We fared no better when we reached out directly to several blockchain firms, via email, phone, and in person. Not one was willing to share data on program results, MERL processes, or adaptive management for potential scale-up. Despite all the hype about how blockchain will bring unheralded transparency to processes and operations in low-trust environments, the industry is itself opaque. From this, we determined the lack of evidence supporting value claims of blockchain in the international development space is a critical gap for potential adopters.

There’s a simple lesson here: if you don’t understand something, don’t say it’s going to change the world.

Source: MERL Tech (via The Register)

Social mobility

This diagram by Jessica Hagy is a fantastic visual reminder to stay curious:

Source: Indexed

Looking back and forward in tech

Looking back at 2018, Amber Thomas commented that, for her, a few technologies became normalised over the course of the year:

  1. Phone payments
  2. Voice-controlled assistants
  3. Drones
  4. Facial recognition
  5. Fingerprints

Apart from drones, I’ve spent the last few years actively avoiding the above. In fact, I spent most of 2018 thinking about decentralised technology, privacy, and radical politics.

However, December is always an important month for me. I come off social media, stop blogging, and turn another year older just before Christmas. It’s a good time to reflect and think about what’s gone before, and what comes next.

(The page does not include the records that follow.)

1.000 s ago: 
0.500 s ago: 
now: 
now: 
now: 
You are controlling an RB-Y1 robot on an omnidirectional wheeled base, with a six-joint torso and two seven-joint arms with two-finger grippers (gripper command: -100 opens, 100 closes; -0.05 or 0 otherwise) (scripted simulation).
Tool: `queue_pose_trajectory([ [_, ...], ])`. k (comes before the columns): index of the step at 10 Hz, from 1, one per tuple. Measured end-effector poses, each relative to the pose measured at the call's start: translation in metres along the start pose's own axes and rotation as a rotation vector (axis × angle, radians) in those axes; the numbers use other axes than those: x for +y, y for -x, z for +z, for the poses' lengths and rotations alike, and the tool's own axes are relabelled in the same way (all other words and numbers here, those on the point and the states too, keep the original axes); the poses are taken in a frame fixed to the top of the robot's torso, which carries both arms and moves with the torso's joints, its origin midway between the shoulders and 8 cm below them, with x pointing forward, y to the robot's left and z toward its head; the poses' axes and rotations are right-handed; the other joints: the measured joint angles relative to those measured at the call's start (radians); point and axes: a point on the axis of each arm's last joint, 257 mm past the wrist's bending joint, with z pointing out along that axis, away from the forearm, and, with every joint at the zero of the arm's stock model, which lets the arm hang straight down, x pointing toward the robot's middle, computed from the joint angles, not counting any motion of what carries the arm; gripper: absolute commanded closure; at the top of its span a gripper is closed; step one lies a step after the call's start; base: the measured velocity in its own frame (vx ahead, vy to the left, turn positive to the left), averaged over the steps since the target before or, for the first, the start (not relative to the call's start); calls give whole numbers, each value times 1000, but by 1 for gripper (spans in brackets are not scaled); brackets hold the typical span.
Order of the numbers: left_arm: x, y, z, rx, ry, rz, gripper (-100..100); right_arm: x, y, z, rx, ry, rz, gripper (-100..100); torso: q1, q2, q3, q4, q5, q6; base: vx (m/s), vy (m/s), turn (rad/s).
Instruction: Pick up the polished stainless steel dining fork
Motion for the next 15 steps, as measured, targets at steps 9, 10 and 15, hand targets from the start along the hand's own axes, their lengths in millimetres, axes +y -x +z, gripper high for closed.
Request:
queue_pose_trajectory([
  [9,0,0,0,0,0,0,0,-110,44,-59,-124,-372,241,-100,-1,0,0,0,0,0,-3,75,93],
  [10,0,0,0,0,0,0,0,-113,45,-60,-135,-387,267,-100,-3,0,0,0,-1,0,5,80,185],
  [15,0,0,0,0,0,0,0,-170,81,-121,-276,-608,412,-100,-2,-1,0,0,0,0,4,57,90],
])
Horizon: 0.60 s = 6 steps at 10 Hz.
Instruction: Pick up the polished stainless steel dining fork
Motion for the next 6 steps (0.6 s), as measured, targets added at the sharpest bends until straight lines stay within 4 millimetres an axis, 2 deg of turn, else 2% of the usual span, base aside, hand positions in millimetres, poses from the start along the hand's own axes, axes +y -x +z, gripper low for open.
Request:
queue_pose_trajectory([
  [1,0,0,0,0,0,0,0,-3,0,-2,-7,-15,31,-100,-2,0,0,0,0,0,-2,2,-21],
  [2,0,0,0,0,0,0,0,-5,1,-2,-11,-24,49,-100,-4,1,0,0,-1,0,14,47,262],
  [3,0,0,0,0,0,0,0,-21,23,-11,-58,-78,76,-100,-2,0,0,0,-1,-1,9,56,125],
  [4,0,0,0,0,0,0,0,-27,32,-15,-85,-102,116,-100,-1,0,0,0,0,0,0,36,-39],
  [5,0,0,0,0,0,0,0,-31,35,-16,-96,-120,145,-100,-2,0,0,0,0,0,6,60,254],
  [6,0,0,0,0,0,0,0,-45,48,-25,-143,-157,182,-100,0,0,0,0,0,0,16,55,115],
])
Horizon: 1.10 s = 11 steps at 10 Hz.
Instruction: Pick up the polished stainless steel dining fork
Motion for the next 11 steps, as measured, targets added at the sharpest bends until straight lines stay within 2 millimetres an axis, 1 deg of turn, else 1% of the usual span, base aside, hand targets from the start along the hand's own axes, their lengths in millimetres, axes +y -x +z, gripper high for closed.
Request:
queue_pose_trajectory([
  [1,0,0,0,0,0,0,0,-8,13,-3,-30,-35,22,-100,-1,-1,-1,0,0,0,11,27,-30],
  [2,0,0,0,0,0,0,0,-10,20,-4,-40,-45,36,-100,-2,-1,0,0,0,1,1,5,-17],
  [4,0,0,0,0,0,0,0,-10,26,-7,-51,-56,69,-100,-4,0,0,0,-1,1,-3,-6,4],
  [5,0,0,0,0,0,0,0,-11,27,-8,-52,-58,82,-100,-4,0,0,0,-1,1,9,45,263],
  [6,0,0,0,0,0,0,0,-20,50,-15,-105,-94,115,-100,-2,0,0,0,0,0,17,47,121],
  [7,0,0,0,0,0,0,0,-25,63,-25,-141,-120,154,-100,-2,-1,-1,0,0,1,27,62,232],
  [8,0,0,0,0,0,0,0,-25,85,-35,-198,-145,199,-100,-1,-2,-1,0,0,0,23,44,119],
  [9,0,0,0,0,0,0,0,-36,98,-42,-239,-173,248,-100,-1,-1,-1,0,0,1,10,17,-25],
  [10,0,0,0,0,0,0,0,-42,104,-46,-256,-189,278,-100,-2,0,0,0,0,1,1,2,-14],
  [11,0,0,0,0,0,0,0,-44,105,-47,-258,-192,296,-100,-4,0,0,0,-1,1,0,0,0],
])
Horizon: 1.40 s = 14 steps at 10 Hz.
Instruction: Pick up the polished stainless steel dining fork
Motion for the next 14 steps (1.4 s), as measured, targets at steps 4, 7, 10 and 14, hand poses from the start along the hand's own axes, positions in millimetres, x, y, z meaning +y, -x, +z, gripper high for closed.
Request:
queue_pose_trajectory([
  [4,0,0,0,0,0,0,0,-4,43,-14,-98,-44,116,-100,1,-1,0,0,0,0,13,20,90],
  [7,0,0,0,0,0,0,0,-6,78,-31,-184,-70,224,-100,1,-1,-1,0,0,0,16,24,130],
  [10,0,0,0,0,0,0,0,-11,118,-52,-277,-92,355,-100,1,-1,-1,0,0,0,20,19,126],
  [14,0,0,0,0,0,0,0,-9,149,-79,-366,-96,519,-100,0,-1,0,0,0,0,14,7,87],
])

Sometimes, it’s possible to identify a particular stimulus to a change in thinking. For me, it was while I was watching Have I Got News For You and the panellists were shown a photo of a fashion designer who put a shoe in front of their face to avoid being recognisable. Paul Merton asked, “doesn’t he have a passport?”

Obvious, of course, but I’d recently been travelling and using the biometric features of my passport. I’ve also relented this year and use the fingerprint scanner to unlock my phone. I realised that the genie isn’t going back in the bottle here, and that everyone else was using my data — biometric or otherwise — so I might as well benefit, too.

Long story short, I’ve bought a Google Pixelbook and Lenovo Smart Display over the Christmas period which I’ll be using in 2019 to my life easier. I’m absolutely trading privacy for convenience, but it’s been a somewhat frustrating couple of years trying to use nothing but Open Source tools.

I’ll have more to say about all of this in due course, but it’s worth saying that I’m still committed to living and working openly. And, of course, I’m looking forward to continuing to work on MoodleNet.

Source: Fragments of Amber

See you in 2019!

Thought Shrapnel will be back next year. Until then, unless you’re a supporter, that’s it for 2018.

Thanks for reading, and have a good break.